TASK TO CARRY OUT
If a line of the records contains the string "reshaped", copy it out.

EXTRACTED RECORDS
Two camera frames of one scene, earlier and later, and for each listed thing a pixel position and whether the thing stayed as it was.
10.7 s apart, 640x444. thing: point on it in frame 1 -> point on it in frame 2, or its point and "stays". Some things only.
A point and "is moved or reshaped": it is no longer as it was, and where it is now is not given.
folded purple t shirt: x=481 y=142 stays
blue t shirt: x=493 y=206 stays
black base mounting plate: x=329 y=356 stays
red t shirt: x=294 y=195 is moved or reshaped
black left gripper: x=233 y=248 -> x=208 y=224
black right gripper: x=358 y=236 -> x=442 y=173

--

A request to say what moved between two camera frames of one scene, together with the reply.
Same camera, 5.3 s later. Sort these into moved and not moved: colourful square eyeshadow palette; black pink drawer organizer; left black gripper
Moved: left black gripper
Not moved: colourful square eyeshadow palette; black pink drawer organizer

REPLY
A point and "is moved or reshaped": it is no longer as it was, and where it is now is not given.
red t shirt: x=294 y=195 is moved or reshaped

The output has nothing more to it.